Divino Niño, which plays the Marquis Theater with Little Jesus on Tuesday, October 11, sometimes gets tagged with the dream-pop genre designation, but the band’s heavy Latin music influences set it apart from other bands carrying that label. The Latin sound has come more recently, he says, but the influence was always there.

“We grew up around the music our parents used to listen to, like traditional Colombian music,” he says. “Miami is very Latin American. … We grew up always kind of knowing it but never paying attention to it.”

He notes that sitting around during the pandemic, effectively losing a few years of life, allowed people to look within. That’s when Forero and his bandmates began to appreciate the rich musical heritage that really distinguishes their sound, and keeps them from being just another Chicago indie-rock or dream-pop outfit.

“You realize, ‘Wow, this is where I come from, and this is who I am,’” he says. “I don’t need to hide it. I don’t need to be someone else who I’m not.”

While working out its sound, Divino Niño has taken in a wide swath of Latin American music that stretches well beyond its members’ Colombian and south Florida roots. The band also employs bachata, a dance rhythm that originated in the Dominican Republic.

Members write bilingually — Forero likens it to painting with more than one color — but most of the songs on the new record are entirely in Spanish. The switch happened naturally, as the bandmates discovered some music from Argentina and Puerto Rico and decided to try their hand at writing in Spanish.
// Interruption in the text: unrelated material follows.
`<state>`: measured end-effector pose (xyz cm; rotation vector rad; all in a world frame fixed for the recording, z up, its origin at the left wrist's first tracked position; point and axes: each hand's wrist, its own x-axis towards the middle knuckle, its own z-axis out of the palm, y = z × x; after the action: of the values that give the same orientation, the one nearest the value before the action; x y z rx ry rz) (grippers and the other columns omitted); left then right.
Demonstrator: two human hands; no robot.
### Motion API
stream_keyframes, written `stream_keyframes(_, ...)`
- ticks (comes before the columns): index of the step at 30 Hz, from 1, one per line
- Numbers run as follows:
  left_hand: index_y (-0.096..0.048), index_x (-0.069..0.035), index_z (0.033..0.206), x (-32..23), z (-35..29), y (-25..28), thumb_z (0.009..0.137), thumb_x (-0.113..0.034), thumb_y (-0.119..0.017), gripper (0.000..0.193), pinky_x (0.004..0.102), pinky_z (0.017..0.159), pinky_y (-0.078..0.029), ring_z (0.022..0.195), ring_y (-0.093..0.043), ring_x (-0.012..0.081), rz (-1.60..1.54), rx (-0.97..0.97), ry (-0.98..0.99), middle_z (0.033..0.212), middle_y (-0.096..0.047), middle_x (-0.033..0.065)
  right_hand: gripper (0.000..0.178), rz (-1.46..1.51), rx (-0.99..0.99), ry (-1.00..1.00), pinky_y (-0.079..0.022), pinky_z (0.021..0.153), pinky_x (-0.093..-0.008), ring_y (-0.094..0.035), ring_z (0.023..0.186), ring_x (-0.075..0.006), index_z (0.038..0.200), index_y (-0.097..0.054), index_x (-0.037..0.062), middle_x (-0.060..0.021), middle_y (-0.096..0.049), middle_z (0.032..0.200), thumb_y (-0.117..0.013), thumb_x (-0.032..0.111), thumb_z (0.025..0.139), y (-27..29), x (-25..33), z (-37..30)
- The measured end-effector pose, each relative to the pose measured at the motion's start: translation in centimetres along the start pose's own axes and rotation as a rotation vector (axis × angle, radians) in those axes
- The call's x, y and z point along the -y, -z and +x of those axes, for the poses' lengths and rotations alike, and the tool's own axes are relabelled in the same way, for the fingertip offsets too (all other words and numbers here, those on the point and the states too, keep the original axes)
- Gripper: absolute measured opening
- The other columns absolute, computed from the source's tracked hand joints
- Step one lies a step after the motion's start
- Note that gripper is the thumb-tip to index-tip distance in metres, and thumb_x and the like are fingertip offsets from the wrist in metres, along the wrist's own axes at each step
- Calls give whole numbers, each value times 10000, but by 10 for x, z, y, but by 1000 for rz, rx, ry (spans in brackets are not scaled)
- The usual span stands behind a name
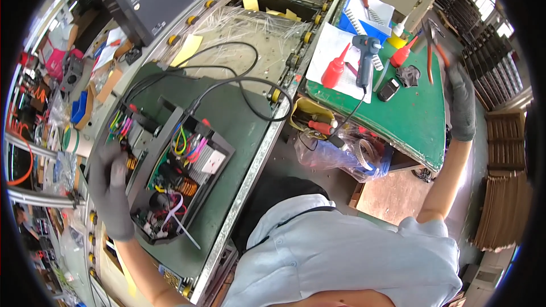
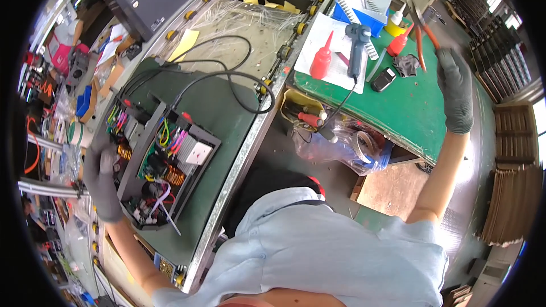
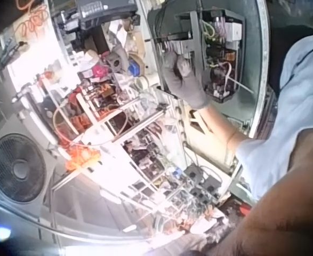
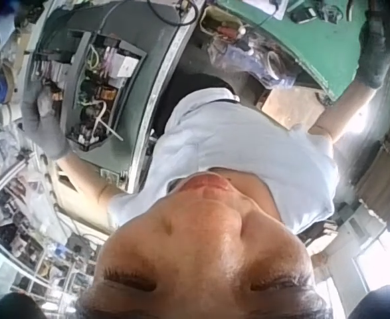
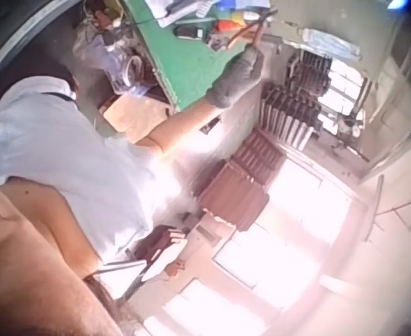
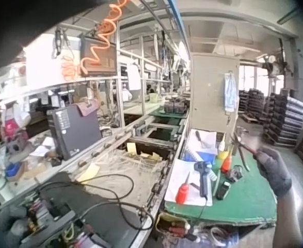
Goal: Assembling a power inverter unit by installing screws, applying a product label, and connecting internal wiring at an assembly station.
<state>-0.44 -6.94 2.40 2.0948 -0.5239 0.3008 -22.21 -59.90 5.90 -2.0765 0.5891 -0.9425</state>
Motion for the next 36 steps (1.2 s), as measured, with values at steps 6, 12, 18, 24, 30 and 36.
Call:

It aligns with the record's theme of being more honest with yourself, as well: Spanish is some of the members' first language, and writing in it freed them up to really nail down the sound they wanted.

The new direction flew in the face of what they previously thought they needed to be when they were part of the Chicago music scene. “What was going on at the time was a lot of folk music and bands like Mild High Club or Whitney,” Forero explains. “This was our way of saying, ‘Hey, this is cool, but we need to figure out what our voice is.’”

Do the bandmates think they have achieved that? “Art grows with you,” Forero answers. “This record is definitely what we were feeling at the time, and what we wanted to say. Who knows? Maybe the next record will be back to writing in English. There is always work to be done in the journey of making art.”

Divino Niño, 7 p.m. Tuesday, October 11, Marquis Theater, 2009 Larimer Street. Tickets are $20.